Market participants watching the Federal Reserve for clues as to what the central bank’s next monetary policy announcement will be are scratching their heads right now.The line among Wall Street analysts for a while has been to expect QE3 or some other form of additional policy easing in September.
BofA economists Ethan Harris and Michelle Meyer issued a note to clients yesterday saying, “We believe it has become increasingly possible that the Fed waits [to announce QE3] until December for confirmation of the slowing economy and completion of operation twist.”
Goldman Sachs chief economist Jan Hatzius echoed that sentiment, writing in a note today that “while QE3 at the September 12-13 FOMC meeting remains possible, our best estimate is that it will take until late 2012/early 2013 before Fed officials return to balance sheet expansion.”
Citi currency strategist Andrew Cox thinks investors should pay attention to Minnesota Fed president Narayana Kocherlakota when he speaks tonight in North Dakota at 8 p.m. ET.
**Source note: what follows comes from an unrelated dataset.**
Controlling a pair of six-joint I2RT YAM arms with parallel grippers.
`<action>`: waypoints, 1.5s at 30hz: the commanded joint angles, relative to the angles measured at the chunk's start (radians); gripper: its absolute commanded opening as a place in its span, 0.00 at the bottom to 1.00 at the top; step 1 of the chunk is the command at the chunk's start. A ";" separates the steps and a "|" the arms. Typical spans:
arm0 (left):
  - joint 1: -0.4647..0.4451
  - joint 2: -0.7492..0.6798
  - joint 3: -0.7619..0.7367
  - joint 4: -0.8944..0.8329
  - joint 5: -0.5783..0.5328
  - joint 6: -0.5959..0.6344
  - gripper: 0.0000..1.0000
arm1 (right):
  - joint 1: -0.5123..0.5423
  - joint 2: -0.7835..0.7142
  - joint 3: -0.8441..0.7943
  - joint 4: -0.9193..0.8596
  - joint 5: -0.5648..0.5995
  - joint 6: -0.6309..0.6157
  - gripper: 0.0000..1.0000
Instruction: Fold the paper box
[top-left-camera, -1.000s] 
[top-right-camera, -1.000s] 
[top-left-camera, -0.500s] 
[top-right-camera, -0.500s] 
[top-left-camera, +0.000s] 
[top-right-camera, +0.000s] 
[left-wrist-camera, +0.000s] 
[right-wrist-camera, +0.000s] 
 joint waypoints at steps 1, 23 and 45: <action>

Kocherlakota could provide clues as to what may come next for the Fed:
Appearances from Minneapolis Fed president Narayana Kocherlakota on Wednesday and Thursday will likely be watched more closely than usual. We are in the middle of a dry spell for Fed speakers between the August 1 Fed meeting and Jackson Hole on August 31 and investors’ expectations for Fed action at the mid-September are evolving rapidly in the aftermath of stronger than expected labour market data at the beginning of the month and stronger than expected consumer spending data yesterday.
Kocherlakota is a hawkish leaning moderate and is not an FOMC voter until 2014. His views on the economic and policy outlook are thus not very relevant for any immediate shift in Fed policy. However, there is still scope for considerable surprise today.
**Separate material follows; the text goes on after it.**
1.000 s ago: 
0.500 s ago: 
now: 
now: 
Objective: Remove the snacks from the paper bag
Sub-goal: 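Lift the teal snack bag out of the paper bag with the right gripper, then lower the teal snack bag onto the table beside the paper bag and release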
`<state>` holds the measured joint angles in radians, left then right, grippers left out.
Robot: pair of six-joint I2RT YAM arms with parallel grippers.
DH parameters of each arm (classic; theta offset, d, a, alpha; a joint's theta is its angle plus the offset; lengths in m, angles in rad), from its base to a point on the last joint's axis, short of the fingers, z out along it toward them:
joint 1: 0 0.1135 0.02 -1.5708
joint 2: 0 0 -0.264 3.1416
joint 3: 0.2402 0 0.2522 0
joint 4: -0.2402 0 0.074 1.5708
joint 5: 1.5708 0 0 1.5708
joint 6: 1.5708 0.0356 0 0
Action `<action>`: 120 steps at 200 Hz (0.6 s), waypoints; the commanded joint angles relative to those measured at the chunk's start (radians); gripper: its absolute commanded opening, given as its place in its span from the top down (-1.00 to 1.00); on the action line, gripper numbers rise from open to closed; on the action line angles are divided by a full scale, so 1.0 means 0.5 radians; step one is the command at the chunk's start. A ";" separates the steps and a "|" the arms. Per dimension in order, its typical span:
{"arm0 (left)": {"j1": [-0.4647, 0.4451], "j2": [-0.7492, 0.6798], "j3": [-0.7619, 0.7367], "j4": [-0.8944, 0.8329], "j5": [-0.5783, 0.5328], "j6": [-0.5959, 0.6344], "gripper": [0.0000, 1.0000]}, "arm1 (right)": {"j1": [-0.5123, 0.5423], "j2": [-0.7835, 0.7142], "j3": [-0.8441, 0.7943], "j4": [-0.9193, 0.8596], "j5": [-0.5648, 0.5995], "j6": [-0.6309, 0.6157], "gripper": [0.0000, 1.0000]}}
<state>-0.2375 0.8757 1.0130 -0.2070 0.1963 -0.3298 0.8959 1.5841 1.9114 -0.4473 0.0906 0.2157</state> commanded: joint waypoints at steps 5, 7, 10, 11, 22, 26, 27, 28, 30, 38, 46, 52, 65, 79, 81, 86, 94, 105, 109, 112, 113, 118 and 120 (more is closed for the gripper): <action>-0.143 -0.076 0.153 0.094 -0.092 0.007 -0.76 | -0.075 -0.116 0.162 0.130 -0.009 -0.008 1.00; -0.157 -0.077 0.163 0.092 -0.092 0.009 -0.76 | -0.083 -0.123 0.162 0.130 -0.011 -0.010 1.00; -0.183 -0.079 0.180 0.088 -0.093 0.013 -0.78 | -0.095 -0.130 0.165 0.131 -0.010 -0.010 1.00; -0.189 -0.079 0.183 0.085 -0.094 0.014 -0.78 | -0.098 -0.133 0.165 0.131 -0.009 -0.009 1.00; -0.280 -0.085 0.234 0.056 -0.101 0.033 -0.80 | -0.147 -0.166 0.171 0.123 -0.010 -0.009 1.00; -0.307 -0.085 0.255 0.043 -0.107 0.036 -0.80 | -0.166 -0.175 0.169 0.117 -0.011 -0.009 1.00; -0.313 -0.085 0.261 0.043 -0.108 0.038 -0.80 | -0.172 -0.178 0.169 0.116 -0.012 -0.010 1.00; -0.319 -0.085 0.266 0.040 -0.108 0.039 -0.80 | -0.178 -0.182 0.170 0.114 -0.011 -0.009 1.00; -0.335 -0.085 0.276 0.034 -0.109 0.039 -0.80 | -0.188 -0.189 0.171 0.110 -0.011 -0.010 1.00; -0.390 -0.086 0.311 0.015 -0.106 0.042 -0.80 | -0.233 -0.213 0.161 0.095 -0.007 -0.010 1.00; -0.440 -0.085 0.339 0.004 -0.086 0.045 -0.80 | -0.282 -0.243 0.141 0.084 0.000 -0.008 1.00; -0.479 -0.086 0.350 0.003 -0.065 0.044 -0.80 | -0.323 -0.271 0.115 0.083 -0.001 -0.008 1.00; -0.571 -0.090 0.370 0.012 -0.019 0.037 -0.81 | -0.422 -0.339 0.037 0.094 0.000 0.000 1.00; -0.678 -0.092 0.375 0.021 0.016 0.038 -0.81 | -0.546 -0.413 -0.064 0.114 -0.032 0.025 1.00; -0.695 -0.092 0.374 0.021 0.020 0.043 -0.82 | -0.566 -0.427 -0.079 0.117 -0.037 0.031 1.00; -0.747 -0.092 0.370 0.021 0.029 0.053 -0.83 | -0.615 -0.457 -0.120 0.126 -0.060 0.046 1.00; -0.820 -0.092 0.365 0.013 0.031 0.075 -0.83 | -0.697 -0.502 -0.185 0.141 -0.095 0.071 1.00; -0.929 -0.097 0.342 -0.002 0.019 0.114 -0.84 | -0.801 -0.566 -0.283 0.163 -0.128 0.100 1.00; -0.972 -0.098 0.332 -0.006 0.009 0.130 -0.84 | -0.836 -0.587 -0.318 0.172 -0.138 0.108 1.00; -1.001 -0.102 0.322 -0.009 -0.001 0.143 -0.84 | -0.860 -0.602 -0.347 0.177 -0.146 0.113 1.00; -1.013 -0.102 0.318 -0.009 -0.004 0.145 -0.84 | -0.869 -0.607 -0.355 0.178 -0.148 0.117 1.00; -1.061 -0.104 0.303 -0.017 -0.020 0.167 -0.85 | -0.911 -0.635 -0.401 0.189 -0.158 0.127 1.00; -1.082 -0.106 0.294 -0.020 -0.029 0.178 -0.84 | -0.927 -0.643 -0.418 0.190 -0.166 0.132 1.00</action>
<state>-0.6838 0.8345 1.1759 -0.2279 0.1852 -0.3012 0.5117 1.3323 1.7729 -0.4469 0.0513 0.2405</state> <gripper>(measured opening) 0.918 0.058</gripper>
Since we last heard from Kocherlakota in May, we have seen a significant shift from the moderate core of the Fed with both Pianalto and Lockhart signaling a greater degree of openness to further Fed accommodation. Further, in the last few days both Williams and Rosengren have argued that further Fed accommodation is warranted. Signs that Kocherlakota’s views are evolving in a similar manner would lead us to believe that the broader Fed view has evolved significantly and that USD weakness has further to run.